*Work item*
Below are the records; give again exactly the line with "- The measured", the line with "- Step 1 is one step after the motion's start", and each line that lies between them, and nothing besides.

*Supplied data*
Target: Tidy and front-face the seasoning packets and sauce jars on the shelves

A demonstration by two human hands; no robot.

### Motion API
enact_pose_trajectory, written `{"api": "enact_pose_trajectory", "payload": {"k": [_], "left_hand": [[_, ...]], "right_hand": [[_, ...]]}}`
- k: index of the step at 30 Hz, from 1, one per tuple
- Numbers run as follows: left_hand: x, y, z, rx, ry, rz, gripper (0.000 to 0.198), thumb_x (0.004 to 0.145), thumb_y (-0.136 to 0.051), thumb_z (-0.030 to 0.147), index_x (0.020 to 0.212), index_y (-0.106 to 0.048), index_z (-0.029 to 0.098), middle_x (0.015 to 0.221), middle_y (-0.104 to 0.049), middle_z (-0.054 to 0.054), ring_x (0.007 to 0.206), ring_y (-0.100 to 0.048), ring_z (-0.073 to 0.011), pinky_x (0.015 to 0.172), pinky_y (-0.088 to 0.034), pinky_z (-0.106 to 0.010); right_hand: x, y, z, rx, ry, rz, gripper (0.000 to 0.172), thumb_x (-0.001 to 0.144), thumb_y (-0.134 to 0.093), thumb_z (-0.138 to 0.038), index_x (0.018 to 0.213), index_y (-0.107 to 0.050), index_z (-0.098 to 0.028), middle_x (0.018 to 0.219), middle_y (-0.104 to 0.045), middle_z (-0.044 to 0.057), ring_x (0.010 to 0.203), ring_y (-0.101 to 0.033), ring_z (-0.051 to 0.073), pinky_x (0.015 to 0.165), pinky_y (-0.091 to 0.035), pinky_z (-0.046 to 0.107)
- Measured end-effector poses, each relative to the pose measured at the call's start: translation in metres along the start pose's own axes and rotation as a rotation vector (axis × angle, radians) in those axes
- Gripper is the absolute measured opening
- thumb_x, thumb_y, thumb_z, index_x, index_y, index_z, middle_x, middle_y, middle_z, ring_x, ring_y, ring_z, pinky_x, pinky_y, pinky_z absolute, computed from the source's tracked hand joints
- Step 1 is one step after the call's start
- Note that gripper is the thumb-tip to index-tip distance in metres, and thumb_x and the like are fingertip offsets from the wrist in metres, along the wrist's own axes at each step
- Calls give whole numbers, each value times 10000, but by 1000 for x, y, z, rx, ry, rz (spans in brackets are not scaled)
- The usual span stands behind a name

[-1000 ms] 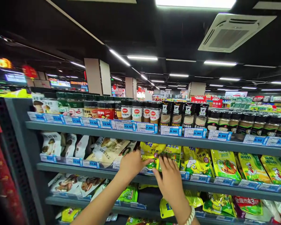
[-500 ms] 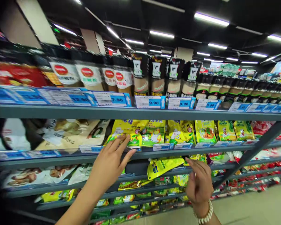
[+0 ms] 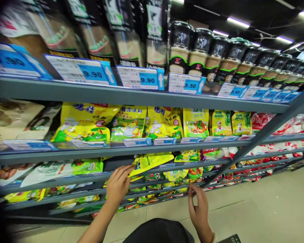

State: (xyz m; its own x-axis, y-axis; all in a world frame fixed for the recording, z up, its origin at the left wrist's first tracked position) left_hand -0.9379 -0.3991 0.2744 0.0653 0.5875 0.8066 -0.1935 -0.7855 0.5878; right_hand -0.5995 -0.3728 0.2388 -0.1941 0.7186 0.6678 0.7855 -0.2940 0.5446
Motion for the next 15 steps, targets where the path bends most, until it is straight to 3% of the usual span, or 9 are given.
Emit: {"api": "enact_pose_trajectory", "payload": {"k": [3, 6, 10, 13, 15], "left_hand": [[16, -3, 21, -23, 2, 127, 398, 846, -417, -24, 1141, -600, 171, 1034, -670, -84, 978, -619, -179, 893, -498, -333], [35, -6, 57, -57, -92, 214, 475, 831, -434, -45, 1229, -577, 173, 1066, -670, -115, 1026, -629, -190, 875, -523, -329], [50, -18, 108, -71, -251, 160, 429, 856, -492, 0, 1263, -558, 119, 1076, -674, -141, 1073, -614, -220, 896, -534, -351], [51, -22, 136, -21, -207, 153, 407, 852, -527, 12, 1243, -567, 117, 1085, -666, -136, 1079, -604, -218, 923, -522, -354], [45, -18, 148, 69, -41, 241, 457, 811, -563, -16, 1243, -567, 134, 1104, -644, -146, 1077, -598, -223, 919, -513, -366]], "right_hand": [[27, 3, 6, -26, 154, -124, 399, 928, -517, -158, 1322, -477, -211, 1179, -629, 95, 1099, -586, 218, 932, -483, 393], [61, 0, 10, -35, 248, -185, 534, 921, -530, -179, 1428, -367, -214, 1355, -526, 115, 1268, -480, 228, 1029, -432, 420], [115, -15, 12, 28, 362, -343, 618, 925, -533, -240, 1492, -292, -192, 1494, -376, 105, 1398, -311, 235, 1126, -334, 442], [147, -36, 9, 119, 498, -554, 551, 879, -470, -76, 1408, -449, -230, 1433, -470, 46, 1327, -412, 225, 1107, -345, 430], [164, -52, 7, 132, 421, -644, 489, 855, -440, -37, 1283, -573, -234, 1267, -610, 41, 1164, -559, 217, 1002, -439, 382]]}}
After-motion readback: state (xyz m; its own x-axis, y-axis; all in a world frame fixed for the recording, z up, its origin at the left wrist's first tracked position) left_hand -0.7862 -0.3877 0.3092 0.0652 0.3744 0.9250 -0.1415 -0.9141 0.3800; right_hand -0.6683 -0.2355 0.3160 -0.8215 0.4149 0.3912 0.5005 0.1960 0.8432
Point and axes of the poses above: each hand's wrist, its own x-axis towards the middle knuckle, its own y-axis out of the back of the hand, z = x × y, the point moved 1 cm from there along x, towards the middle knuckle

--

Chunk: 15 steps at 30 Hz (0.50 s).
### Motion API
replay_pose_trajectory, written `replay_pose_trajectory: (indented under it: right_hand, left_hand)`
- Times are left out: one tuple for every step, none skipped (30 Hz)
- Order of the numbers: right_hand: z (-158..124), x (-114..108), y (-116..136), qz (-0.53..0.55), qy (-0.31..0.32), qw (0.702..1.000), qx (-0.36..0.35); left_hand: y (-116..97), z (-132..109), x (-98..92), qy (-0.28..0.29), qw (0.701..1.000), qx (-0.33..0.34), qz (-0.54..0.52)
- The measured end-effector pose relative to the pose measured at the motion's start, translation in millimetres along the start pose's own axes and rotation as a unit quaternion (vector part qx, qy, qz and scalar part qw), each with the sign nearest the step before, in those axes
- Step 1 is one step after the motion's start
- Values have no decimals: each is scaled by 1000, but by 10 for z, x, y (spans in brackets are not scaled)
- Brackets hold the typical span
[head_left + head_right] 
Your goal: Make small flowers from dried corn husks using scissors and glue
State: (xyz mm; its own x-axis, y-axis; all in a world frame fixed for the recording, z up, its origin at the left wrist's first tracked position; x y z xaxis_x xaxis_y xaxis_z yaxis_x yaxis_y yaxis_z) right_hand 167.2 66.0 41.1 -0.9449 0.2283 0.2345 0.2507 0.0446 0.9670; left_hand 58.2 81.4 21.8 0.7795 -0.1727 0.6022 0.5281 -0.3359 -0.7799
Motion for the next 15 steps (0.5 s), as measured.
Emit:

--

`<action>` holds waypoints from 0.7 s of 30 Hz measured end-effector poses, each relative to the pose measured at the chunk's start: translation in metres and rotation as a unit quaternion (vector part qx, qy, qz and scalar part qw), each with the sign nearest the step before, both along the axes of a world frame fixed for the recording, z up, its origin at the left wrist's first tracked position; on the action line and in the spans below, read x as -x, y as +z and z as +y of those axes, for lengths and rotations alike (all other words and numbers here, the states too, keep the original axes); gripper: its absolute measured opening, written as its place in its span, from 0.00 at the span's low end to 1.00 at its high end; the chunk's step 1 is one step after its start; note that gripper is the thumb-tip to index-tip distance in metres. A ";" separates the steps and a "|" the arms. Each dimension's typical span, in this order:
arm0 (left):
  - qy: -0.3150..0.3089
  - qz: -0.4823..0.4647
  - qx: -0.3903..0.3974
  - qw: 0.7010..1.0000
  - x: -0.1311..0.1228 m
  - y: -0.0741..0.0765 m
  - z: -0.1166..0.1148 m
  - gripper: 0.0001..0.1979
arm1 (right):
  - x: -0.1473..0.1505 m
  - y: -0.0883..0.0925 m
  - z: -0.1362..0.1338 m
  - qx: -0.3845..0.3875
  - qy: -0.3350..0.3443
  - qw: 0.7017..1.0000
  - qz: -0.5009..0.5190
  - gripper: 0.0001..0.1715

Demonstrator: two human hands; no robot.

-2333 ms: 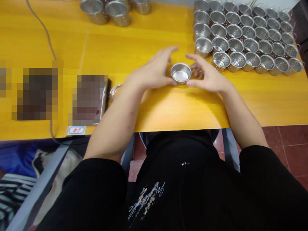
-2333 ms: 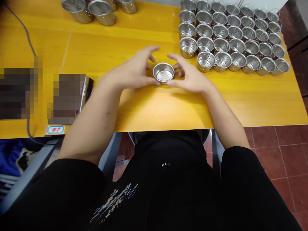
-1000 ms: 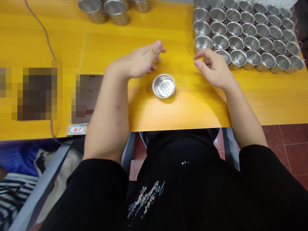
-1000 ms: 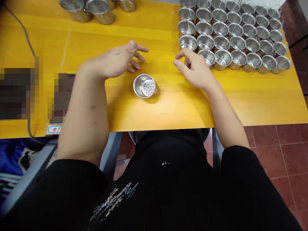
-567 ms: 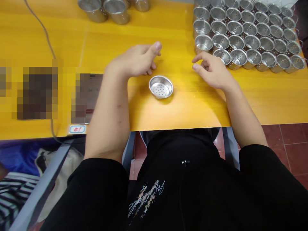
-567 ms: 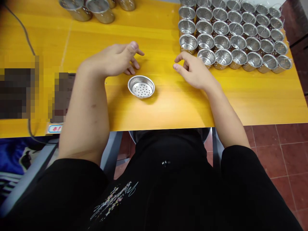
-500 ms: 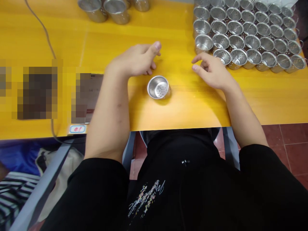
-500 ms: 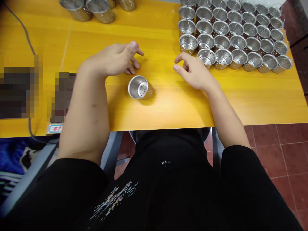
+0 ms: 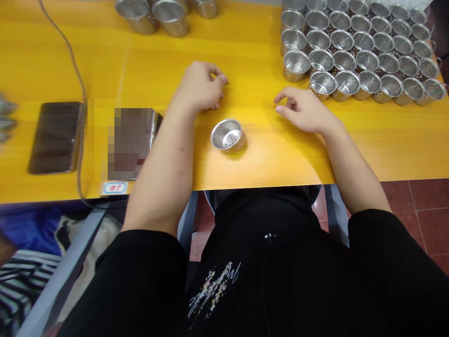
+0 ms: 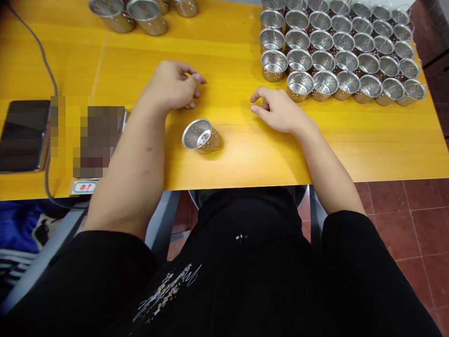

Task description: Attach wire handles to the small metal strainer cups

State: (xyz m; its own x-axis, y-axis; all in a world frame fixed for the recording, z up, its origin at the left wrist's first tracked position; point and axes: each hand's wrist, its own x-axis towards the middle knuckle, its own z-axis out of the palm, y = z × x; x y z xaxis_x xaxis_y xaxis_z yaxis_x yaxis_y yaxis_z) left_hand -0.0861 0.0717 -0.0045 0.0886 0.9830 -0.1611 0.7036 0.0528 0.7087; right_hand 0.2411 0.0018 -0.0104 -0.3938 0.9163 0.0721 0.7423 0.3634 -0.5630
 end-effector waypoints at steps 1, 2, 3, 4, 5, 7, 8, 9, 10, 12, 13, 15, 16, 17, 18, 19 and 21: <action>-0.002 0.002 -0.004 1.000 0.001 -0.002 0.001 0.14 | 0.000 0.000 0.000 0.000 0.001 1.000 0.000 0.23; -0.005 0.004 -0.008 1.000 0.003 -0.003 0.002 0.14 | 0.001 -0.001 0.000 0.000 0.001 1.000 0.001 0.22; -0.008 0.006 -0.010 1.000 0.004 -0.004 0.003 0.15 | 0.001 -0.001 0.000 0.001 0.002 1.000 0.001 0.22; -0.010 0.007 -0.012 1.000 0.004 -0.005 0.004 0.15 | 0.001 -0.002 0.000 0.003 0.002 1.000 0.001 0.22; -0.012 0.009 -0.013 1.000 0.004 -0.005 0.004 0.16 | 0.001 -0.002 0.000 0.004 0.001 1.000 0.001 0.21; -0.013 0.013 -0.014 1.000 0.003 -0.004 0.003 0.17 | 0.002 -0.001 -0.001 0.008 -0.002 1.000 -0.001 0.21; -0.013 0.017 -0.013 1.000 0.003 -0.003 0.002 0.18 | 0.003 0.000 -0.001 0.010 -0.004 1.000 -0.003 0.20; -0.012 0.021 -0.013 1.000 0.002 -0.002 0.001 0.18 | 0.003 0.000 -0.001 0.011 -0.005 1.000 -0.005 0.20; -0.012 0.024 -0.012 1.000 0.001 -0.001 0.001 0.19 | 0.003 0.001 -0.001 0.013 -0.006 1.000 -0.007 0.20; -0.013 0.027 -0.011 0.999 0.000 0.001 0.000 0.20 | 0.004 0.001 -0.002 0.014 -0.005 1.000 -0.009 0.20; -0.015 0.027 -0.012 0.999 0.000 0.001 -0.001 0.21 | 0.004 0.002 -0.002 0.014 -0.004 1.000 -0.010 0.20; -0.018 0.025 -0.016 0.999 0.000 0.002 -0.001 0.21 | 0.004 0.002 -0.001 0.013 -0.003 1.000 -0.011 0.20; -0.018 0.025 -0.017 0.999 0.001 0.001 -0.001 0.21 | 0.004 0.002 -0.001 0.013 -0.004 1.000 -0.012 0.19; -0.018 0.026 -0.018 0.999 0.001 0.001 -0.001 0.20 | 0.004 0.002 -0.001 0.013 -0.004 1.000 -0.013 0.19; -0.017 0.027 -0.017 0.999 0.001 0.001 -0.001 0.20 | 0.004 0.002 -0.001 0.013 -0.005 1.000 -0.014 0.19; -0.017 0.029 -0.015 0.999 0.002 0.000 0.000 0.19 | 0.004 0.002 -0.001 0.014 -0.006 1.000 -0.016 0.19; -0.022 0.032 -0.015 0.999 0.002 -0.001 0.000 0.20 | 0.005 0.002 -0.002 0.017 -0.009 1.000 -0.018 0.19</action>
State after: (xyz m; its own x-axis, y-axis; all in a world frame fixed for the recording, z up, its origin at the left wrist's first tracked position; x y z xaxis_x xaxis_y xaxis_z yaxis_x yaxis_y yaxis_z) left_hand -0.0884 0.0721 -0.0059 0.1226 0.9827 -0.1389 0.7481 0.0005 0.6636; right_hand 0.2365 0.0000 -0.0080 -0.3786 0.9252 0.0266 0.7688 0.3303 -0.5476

*Answer below*
- The measured end-effector pose relative to the pose measured at the motion's start, translation in millimetres along the start pose's own axes and rotation as a unit quaternion (vector part qx, qy, qz and scalar part qw), each with the sign nearest the step before, in those axes
- Step 1 is one step after the motion's start

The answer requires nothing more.